My understanding is that the federal government may only tax real estate, vehicles, and other property in non-State federal territories, such as DC, Puerto Rico, Guam, and so forth. However, even there I'm not sure it's allowed to do so.

Dr Dreidel: 2. So long as it's based on a calculable rate, how isn't it uniform (same as income taxes)?

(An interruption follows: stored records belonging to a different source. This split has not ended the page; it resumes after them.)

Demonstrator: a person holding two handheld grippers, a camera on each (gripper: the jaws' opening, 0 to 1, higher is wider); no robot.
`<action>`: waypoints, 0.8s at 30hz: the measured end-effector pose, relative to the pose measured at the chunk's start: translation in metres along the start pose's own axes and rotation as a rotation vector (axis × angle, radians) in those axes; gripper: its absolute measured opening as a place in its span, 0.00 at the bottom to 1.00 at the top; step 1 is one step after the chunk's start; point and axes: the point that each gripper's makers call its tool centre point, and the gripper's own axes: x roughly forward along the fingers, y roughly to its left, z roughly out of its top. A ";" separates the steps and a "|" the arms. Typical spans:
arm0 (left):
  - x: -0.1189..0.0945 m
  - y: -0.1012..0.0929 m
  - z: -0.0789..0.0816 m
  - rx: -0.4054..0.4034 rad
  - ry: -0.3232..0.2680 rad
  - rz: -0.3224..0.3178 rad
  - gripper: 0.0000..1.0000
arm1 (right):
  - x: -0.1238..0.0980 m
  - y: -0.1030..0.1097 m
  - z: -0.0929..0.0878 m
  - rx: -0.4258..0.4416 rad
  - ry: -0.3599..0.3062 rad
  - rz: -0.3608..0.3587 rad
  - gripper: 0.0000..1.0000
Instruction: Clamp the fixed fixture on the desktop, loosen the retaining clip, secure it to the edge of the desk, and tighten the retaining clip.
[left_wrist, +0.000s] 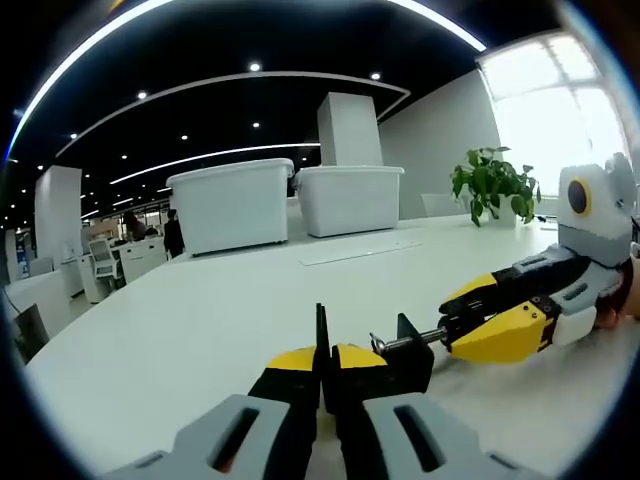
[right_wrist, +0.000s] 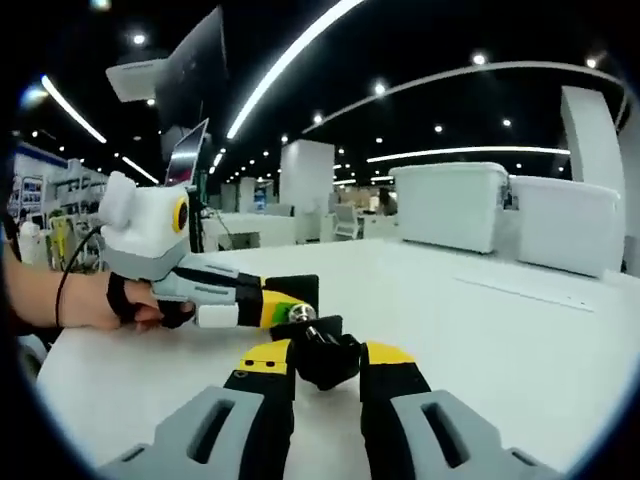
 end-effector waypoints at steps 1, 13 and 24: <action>0.000 0.000 0.000 0.000 0.000 0.000 0.05 | 0.000 0.000 0.000 -0.022 0.000 -0.005 0.23; -0.001 0.000 0.000 0.001 0.001 0.003 0.05 | 0.006 -0.006 0.000 -0.116 0.005 -0.024 0.23; -0.001 0.000 -0.001 0.005 0.002 0.003 0.05 | 0.003 -0.015 0.006 0.241 -0.034 0.017 0.24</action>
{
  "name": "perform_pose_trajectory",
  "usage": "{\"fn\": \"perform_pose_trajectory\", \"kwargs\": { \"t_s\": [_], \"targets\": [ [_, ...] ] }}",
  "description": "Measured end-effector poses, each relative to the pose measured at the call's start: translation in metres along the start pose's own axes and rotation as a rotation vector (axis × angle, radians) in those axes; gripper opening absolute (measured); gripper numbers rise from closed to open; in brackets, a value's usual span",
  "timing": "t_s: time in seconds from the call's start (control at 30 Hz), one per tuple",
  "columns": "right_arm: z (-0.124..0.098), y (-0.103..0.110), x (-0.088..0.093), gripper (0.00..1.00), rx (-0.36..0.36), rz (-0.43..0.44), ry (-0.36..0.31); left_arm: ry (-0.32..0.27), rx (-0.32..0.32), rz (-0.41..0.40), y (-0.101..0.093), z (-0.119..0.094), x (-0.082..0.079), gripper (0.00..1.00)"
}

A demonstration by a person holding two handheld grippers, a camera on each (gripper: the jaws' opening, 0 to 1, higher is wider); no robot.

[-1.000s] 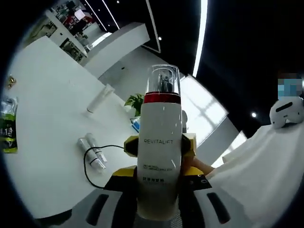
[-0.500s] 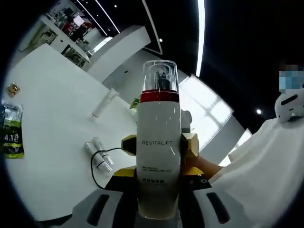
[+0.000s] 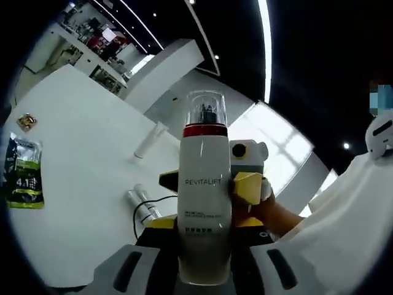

Per Article I, it's indirect taxes that must be uniform; (non-income) direct taxes must be not merely uniform, but "apportioned" in the same manner that federal Representatives are apportioned to Congress. To wit, "apportioned among the several states which may be included within this union, according to their respective numbers, which shall be determined by adding to the whole number of free persons, including those bound to service for a term of years, and excluding Indians not taxed, three fifths of all other Persons."

See also License Tax Cases, 72 US 462: "It is true that the power of Congress to tax is a very extensive power. It is given in the Constitution, with only one exception and only two qualifications. Congress cannot tax exports, and it must impose direct taxes by the rule of apportionment, and indirect taxes by the rule of uniformity. Thus limited, and thus only, it reaches every subject, and may be exercised at discretion. But it reaches only existing subjects."

Dr Dreidel: 3. Pollock, to my reading, was specifically about income taxes, and was mooted by the 16th Amendment. The Article I power of taxation seems pretty broad.

Pollock was not entirely mooted. Pollock held (yet again) that only indirect taxes and uniform rule direct taxes were within the Article I power of the federal government, and that the income tax was not one of those. The Sixteenth Amendment added the power to tax on income. Therefore, the rule effective now is that only direct taxes (by rule of apportionment or by income) and indirect taxes and are within the Article I and Amendment XVI powers of the federal government.

See Eisner v Macomber (1920), emphasis added: "A proper regard for its genesis, as well as its very clear language, requires also that this Amendment shall not be extended by loose construction, so as to repeal or modify, except as applied to income, those provisions of the Constitution that require an apportionment according to population for direct taxes upon property, real and personal. This limitation still has an appropriate and important function, and is not to be overridden by Congress or disregarded by the courts.""

Dr Dreidel: 4. NFIB v Sibelius: if not everyone would be required to pay it (in that case, everyone who gets or declines health insurance; in this one, only people with wealth above a certain threshhold), it's not a capitation.

Capitations are taxes paid by every person, "without regard to property, profession, or any other circumstance."

If the wealth tax were a capitation, then it would be population apportioned and therefore Constitutional. It's not a capitation, and it's not an income tax. (Nor is it a licensing fee, which apparently per the License Tax cases the federal judiciary considers a uniform indirect tax; nor any other form of indirect tax.) The "wealth tax" is clearly a tax on held property, which is impermissible.

I've no idea what the fark kind of tax the insurance penalty is considered under Sibelius, or why the heck that one is considered Constitutional; you need to ask a real lawyer about that, and probably pay real money for the explanation.